6 Discussion, challenges and future directions of research

Following the extensive numerical comparisons, in this section, we discuss nonlinear SC algorithms from different perspectives with an emphasis on the existing challenges and possible future research directions.

6.1 Discussion on the performance of nonlinear SC algorithms

The main advantages and disadvantages of each category of nonlinear SC algorithms are summarized in Table 9. Based on the experimental results, no nonlinear approach is completely superior to the other nonlinear approaches.
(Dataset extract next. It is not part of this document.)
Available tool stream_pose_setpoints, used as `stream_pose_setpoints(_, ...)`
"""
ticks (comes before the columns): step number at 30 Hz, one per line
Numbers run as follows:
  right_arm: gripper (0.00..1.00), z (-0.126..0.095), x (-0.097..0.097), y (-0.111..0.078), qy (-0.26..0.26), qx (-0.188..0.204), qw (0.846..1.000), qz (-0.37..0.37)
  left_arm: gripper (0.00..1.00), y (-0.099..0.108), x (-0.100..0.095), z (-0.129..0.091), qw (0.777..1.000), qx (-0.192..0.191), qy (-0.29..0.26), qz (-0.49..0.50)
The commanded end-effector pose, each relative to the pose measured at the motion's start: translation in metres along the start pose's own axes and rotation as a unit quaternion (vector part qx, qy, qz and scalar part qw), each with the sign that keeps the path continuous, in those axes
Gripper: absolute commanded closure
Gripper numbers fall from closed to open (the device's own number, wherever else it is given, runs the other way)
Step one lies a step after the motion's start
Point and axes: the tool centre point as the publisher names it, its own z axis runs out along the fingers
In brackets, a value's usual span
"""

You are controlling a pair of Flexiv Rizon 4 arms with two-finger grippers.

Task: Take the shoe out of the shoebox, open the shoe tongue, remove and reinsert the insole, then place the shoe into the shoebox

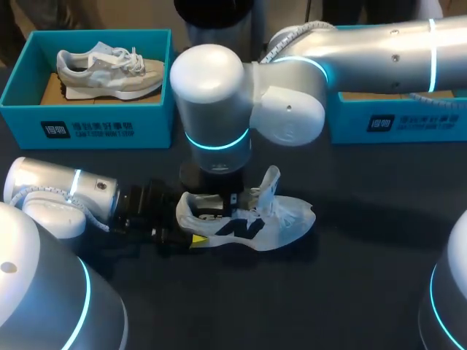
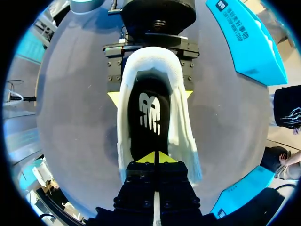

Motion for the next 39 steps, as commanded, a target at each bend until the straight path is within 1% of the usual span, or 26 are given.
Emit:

Table 9: Advantages and disadvantages of representative nonlinear SC approaches

Category	Advantages	Disadvantages
Locality preserving	• Convenient adaptation of classic linear SC • Interpretable and intuitive • supporting both independent and disjoint subspaces	• Dependent on the estimation of locality parameter • Fixed locality estimation for all data points
Kernel Based	• Based on classical mathematical theory to implicitly transform data into higher dimensions • Easily applicable to the majority of linear formulations via the kernel trick • Supporting both independent and disjoint subspaces	• No guarantee that kernels lead to implicit feature space suitable for linear subspace clustering • Difficulty in choosing the right kernel(s) • Difficulty in understanding and interpreting results • Memory inefficiency due to Gram matrix
Neural-network Based	• Learning the nonlinear transformation based on the data • High capacity for learning complex data representations	• Ill-posed and might lead to trivial embeddings • No theoretical guarantees • Memory inefficiency due to self-expressiveness representation in latent space • Difficult optimization and no general rule for selecting critical parameters such as the number of epochs used for training • Failure to cluster disjoint subspaces

Locality preserving approaches, which are based on the assumption that the manifolds are smooth and well sampled, are intuitive while they can be easily designed by adapting the linear models; see Section 3.1. However, many of the approaches in this category are sensitive to intersecting subspaces, and they depend on locality estimation parameters (such as $k$ in KNN based similarity matrix construction approaches).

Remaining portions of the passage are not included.